Insight into one of the closest supernovas discovered in decades
On January 21, 2014, astronomers around the world witnessed a supernova soon after it exploded in the Messier 82, or M82, galaxy. It is one of the closest supernovas discovered in decades. Telescopes across the globe and in space turned their attention to study this newly exploded star, including Chandra X-ray Observatory whose results provide insight into possible cause of the explosion.
Astronomers determined that this supernova, dubbed SN 2014J, belongs to a class of explosions called “Type Ia” supernovas.

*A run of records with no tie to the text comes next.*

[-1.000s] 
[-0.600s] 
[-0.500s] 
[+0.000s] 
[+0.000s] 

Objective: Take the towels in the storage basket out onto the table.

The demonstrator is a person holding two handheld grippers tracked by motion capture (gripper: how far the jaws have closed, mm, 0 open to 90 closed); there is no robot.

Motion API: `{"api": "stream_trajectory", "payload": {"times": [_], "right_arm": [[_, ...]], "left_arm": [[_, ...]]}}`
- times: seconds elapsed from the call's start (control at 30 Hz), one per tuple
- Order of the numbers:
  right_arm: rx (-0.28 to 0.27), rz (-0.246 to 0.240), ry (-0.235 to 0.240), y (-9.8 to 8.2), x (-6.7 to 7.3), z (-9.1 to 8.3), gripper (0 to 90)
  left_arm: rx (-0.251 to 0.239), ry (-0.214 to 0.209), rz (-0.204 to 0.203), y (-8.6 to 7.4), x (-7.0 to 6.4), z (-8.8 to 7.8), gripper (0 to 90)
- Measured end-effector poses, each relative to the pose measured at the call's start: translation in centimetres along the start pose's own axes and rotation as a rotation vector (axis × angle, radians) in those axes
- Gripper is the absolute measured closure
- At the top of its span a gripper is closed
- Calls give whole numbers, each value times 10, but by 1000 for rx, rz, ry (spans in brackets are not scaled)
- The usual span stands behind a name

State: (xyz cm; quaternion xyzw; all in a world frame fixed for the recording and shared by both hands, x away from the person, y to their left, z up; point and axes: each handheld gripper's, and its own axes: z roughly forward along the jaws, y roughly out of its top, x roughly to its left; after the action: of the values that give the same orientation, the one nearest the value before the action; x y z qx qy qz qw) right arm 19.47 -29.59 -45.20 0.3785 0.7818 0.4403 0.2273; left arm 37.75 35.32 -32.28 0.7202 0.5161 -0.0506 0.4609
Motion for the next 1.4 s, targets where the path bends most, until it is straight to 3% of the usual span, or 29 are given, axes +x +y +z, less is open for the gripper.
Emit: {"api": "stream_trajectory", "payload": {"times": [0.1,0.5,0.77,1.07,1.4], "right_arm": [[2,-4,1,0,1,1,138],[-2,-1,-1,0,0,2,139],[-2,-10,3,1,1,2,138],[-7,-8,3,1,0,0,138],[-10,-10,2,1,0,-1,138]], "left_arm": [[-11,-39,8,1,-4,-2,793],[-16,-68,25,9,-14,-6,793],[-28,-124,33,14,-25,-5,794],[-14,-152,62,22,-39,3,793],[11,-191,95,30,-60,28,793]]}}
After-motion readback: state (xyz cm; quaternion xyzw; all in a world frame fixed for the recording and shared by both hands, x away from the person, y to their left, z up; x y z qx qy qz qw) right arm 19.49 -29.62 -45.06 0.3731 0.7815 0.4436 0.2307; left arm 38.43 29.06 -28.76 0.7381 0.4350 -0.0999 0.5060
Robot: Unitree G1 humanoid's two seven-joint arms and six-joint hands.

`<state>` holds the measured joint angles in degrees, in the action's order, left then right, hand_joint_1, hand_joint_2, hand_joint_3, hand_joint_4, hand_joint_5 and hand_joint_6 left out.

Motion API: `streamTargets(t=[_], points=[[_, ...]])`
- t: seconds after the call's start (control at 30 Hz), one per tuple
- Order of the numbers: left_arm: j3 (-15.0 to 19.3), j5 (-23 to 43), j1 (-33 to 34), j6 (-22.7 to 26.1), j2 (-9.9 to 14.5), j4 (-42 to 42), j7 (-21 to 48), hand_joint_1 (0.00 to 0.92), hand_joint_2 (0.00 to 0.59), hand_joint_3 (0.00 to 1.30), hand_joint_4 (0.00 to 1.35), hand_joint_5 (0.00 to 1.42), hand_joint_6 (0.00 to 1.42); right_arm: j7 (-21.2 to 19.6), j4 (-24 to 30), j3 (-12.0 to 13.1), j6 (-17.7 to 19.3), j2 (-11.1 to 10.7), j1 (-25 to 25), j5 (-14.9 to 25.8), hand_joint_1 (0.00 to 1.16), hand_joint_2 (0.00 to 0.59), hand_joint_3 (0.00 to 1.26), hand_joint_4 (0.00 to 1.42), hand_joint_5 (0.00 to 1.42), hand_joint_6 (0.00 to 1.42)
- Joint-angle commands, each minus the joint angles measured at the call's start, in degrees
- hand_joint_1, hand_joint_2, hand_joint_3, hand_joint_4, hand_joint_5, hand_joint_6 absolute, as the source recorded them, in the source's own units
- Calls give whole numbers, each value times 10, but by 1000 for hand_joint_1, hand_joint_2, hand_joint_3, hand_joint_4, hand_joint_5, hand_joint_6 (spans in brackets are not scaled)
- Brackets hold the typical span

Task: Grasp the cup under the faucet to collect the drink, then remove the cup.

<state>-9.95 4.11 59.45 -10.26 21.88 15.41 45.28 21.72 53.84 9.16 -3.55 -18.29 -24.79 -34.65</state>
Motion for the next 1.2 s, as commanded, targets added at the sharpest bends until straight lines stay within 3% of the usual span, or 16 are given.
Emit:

An exceptionally close stellar explosion discovered on January 21, 2014. The blast, designated SN 2014J, occurred in the galaxy M82 and lies only about 12 million light-years away. This makes it the nearest optical supernova in two decades and potentially the closest type Ia supernova to occur during the life of currently operating space missions. Image credit: NASA/Swift/P. Brown, TAMU
The pre-explosion view combines data taken between 2007 and 2013
These supernovas are used as cosmic distance-markers and played a key role in the discovery of the Universe’s accelerated expansion, which has been attributed to the effects of dark energy.
Scientists think that all Type Ia supernovas involve the detonation of a white dwarf. One important question is whether the fuse on the explosion is lit when the white dwarf pulls too much material from a companion star like the Sun, or when two white dwarf stars merge.
Image credit: NASA/CXC/SAO/R.Margutti et al
This image contains Chandra data, where low, medium, and high-energy X- rays are red, green, and blue respectively. The boxes in the bottom of the image show close-up views of the region around the supernova in data taken prior to the explosion (left), as well as data gathered on February 3, 2014, after the supernova went off (right). The lack of X-rays detected by Chandra is an important clue for astronomers looking for the exact mechanism of how this star exploded.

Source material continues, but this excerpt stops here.